§ Task objective
Look through the data below for the line with "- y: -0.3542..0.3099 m" and the line with "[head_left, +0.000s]", then transcribe exactly from the first through the second, leaving out all pictures.

(Saved entries)
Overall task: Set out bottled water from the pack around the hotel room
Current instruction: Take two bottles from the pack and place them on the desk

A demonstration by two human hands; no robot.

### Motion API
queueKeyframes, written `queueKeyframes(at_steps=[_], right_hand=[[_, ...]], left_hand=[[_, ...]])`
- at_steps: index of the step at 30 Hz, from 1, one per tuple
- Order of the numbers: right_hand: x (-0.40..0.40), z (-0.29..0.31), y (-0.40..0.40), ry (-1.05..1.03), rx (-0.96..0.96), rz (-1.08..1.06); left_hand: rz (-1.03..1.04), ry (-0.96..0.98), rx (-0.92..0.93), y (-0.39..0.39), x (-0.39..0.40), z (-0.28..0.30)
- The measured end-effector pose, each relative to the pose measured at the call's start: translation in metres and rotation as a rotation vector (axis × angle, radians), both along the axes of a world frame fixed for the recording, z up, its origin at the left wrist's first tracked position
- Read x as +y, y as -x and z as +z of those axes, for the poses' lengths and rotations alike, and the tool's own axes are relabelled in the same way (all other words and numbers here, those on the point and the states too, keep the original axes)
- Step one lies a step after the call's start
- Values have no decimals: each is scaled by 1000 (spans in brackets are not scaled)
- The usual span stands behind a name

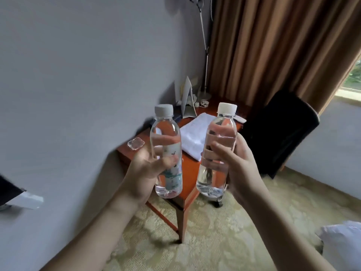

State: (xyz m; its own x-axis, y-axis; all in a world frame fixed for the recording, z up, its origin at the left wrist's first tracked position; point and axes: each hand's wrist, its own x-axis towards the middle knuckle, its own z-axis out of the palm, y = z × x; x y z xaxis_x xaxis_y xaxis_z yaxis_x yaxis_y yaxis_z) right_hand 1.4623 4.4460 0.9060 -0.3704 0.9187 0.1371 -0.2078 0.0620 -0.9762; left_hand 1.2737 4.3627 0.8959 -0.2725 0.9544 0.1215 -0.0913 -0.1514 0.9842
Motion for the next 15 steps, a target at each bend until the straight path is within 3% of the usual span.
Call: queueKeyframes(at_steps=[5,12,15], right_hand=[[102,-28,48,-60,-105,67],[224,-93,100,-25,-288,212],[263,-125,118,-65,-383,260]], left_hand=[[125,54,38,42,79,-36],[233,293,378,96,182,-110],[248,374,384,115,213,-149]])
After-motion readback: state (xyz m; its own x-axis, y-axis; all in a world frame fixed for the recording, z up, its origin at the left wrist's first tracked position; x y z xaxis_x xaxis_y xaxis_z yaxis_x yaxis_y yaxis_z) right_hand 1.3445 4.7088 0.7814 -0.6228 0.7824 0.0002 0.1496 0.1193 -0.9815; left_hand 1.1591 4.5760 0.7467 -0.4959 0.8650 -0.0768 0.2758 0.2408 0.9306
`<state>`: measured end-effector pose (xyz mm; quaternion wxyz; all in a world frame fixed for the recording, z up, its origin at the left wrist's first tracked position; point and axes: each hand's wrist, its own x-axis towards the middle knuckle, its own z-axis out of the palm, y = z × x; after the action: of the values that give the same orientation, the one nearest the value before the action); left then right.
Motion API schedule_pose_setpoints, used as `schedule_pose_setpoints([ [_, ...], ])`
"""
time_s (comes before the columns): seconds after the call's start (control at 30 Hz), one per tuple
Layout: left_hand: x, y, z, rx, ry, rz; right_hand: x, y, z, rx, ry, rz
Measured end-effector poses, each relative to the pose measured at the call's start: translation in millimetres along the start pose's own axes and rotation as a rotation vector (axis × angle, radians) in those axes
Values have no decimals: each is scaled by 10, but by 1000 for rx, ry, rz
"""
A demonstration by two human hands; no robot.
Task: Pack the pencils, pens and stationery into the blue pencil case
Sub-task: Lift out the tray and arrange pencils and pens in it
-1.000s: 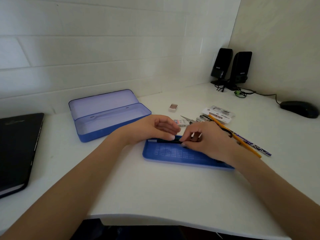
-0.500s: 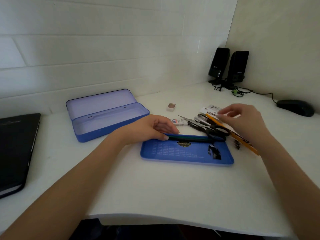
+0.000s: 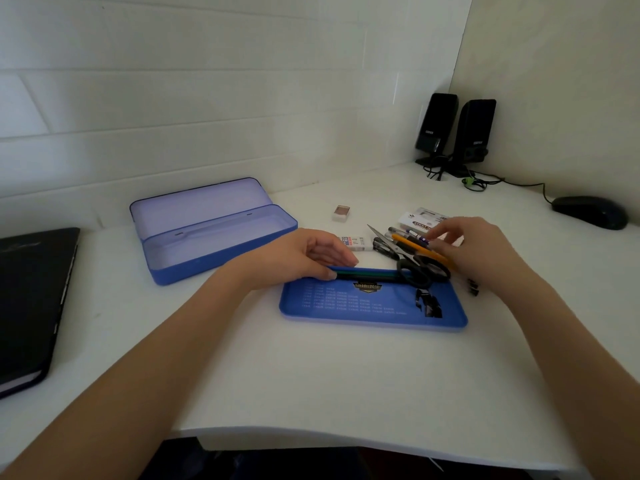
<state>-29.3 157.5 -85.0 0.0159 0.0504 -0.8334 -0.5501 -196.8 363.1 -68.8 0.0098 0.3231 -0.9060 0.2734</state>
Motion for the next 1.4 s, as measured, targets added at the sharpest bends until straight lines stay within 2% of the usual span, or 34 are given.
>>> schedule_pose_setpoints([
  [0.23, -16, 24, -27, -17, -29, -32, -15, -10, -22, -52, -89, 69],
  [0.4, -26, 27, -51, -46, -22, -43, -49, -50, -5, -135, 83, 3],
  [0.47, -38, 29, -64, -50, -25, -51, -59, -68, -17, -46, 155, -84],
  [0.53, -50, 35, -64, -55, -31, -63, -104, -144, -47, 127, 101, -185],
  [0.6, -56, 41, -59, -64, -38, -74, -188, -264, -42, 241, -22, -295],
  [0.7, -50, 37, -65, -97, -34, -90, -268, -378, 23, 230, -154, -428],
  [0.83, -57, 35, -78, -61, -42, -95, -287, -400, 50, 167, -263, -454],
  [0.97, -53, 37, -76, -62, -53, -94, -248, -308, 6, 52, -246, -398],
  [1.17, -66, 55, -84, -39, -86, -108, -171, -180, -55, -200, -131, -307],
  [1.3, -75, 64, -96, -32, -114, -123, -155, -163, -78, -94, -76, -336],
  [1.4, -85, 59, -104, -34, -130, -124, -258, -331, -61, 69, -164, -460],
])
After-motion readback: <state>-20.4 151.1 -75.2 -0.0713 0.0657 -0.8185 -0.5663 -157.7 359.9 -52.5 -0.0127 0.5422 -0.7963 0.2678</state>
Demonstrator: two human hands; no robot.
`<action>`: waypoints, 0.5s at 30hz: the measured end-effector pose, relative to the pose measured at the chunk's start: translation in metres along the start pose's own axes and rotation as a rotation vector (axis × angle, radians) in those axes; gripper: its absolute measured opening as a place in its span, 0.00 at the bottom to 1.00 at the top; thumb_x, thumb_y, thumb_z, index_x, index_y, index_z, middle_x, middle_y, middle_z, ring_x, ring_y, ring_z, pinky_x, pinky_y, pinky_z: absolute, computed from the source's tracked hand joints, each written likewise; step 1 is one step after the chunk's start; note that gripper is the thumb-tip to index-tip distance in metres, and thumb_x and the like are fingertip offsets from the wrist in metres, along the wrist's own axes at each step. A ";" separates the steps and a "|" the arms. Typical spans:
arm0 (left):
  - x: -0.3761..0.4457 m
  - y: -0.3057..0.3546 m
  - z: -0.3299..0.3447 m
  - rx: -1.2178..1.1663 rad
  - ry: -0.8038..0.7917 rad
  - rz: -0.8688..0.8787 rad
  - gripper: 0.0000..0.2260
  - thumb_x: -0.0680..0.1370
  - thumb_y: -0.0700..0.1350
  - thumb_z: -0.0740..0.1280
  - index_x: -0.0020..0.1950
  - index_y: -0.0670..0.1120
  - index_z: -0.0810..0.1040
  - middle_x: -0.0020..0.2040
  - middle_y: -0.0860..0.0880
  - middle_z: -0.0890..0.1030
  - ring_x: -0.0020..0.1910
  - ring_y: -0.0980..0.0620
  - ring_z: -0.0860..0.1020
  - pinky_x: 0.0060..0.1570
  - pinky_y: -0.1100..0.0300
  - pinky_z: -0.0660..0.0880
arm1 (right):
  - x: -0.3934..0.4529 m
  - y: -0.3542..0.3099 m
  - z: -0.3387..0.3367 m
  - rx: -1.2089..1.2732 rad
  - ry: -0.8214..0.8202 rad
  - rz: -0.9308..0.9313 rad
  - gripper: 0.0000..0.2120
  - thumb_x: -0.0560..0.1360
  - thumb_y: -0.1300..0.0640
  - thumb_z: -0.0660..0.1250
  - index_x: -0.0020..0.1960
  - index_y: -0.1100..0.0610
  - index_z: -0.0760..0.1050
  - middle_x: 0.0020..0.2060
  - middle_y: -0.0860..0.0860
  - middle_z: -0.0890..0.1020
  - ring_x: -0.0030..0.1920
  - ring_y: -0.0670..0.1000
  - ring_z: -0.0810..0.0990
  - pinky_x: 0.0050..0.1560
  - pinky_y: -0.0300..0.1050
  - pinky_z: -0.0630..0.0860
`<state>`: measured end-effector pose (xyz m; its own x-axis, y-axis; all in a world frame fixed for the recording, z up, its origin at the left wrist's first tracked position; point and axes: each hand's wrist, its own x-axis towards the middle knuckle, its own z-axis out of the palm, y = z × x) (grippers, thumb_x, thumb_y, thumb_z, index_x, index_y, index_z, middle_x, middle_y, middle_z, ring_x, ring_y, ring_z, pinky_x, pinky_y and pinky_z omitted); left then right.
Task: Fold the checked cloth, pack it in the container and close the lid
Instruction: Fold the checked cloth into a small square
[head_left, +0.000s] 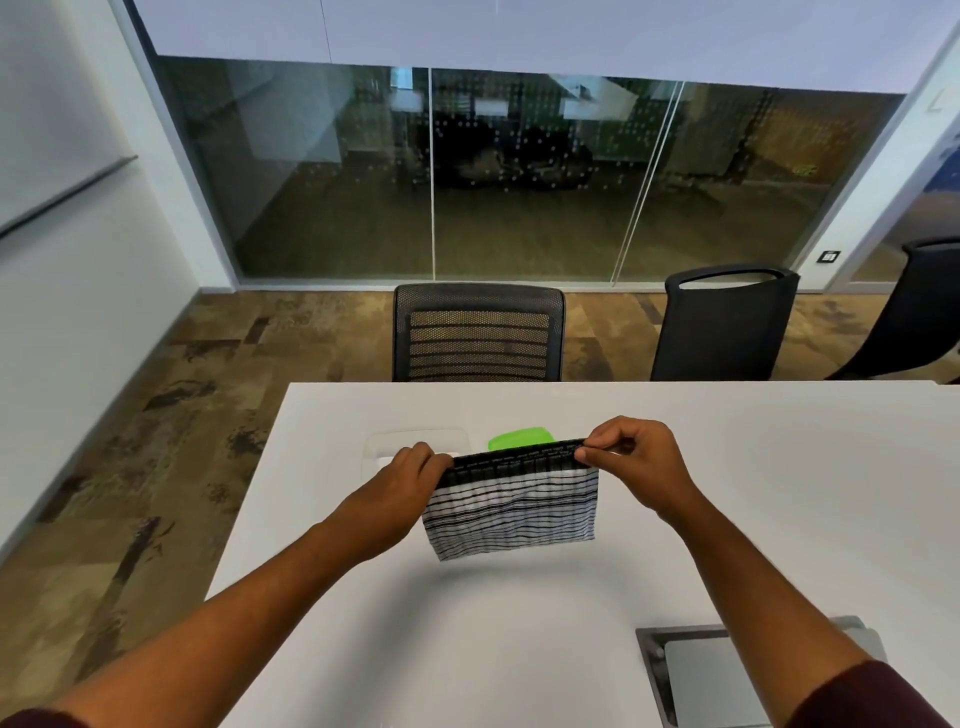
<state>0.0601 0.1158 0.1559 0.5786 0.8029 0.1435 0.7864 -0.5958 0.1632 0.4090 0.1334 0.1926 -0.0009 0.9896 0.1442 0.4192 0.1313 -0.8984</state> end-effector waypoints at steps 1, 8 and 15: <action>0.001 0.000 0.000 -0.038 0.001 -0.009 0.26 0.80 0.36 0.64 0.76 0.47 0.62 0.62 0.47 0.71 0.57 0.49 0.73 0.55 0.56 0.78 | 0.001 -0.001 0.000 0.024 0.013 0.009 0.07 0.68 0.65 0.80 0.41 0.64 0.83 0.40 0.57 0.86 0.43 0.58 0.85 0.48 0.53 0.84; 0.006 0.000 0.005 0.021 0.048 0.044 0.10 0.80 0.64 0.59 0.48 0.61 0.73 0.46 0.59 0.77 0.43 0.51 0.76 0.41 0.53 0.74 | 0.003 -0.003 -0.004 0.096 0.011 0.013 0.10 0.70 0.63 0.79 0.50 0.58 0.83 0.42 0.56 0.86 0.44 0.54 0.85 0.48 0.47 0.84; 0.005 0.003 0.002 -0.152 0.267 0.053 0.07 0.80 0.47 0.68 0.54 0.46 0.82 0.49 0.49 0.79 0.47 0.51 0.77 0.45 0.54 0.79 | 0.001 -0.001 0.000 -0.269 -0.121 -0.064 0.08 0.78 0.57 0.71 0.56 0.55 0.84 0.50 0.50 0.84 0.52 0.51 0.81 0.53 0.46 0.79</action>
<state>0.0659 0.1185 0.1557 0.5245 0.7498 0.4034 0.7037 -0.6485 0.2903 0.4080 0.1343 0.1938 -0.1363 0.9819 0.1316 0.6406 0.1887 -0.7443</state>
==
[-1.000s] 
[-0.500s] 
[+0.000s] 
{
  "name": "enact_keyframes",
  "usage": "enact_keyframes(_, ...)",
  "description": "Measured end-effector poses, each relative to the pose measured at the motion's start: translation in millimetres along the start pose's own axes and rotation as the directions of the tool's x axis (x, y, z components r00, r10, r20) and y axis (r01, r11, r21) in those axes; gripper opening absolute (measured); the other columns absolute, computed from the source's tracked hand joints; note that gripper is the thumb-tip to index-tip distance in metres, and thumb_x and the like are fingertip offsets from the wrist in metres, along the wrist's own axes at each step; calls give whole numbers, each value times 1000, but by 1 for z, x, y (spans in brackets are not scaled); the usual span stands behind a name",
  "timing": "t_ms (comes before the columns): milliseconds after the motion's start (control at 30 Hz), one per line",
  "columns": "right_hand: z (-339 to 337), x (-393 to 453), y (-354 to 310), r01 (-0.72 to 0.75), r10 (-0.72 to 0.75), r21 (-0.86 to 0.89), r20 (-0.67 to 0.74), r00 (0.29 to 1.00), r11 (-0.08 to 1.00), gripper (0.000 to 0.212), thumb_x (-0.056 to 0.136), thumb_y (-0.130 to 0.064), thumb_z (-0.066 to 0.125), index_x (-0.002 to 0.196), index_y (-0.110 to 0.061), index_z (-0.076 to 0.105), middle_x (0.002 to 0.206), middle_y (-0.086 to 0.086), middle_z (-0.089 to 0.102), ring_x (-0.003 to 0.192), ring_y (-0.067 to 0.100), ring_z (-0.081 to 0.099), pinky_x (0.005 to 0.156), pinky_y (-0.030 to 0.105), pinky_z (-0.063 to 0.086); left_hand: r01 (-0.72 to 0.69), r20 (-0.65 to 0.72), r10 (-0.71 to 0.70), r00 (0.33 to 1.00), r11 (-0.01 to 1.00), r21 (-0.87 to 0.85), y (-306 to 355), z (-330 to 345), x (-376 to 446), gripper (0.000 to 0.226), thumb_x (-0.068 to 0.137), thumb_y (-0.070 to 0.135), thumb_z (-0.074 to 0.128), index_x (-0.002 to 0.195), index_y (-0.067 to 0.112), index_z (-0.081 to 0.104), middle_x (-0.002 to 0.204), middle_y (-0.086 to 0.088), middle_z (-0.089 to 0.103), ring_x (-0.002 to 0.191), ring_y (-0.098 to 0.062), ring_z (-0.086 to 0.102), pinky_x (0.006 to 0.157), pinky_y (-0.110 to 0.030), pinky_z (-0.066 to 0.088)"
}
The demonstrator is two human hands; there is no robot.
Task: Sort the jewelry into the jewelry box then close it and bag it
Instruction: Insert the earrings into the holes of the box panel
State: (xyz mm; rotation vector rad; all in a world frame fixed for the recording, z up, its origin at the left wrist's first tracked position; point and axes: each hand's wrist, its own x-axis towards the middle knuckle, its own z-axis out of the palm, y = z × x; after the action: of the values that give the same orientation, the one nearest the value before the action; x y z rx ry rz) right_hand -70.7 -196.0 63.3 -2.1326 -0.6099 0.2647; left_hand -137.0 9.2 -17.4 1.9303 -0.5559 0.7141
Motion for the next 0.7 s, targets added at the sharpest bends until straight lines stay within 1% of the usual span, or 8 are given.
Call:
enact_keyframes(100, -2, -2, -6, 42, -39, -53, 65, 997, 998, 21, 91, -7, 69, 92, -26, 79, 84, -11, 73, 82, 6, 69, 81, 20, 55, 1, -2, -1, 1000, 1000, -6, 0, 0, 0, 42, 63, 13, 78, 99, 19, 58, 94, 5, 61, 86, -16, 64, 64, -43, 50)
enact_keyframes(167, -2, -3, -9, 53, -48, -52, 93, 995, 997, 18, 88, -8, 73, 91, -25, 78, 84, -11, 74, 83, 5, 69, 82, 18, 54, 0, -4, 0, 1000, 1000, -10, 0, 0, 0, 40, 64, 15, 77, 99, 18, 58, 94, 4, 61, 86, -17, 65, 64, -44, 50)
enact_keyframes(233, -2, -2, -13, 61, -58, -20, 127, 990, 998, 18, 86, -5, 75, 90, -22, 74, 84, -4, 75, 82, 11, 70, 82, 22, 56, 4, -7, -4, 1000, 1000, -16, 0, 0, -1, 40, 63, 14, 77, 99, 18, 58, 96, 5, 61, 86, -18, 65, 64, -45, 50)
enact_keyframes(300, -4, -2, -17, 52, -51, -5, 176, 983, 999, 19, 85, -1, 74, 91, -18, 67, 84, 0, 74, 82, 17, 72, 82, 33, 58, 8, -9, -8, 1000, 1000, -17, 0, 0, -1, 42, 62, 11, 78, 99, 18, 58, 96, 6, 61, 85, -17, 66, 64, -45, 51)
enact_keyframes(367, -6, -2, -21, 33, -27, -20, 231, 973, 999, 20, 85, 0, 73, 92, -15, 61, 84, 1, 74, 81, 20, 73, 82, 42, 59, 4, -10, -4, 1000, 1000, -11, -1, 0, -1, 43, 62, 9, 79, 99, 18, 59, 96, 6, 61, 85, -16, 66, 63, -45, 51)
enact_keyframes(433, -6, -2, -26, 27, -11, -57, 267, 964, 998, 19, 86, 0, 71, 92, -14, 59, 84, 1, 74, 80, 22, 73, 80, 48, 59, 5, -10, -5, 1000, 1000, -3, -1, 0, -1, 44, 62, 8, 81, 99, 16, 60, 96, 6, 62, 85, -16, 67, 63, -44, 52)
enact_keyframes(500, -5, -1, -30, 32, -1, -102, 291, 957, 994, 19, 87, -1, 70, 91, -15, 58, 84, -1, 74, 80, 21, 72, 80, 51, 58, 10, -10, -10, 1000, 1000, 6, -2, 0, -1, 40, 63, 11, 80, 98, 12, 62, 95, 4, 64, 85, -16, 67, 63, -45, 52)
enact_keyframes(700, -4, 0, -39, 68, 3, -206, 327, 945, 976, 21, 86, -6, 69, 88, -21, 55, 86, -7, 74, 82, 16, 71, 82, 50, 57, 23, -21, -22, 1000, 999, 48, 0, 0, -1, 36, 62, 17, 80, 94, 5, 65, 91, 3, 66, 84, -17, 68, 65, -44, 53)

§ Answer space
  - y: -0.3542..0.3099 m
  - z: -0.3387..0.3367 m
  - rx: -1.2089..1.2732 rad
  - ry: -0.8214..0.8202 rad
  - rz: -0.9308..0.9313 rad
  - gripper: 0.0000..0.2120
  - thumb_x: -0.0560..0.1360
  - thumb_y: -0.1300..0.0640
  - thumb_z: -0.0660..0.1250
  - index_x: -0.0020..0.1960
  - index_y: -0.1100..0.0610
  - index_z: -0.0760..0.1050
  - middle_x: 0.0020..0.2060
  - middle_y: -0.0860..0.0860
  - middle_z: -0.0890..0.1020
  - ring_x: -0.0030..0.1920
  - ring_y: -0.0670..0.1000
  - ring_z: -0.0810..0.0990
  - pinky_x: 0.0050..0.1560
  - pinky_y: -0.0300..0.1050
  - pinky_z: -0.0630..0.0860
`<state>`: measured end-effector pose (xyz m; its own x-axis, y-axis; all in a world frame fixed for the recording, z up, its origin at the left wrist's first tracked position; point and axes: each hand's wrist, its own x-axis towards the middle knuckle, its own z-axis out of the palm, y = z × x) (grippers, thumb_x, thumb_y, thumb_z, index_x, index_y, index_z, middle_x, middle_y, middle_z, ring_x, ring_y, ring_z, pinky_x, pinky_y and pinky_z omitted); left then right.
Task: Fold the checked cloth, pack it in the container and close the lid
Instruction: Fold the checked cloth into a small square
[head_left, +0.000s] 

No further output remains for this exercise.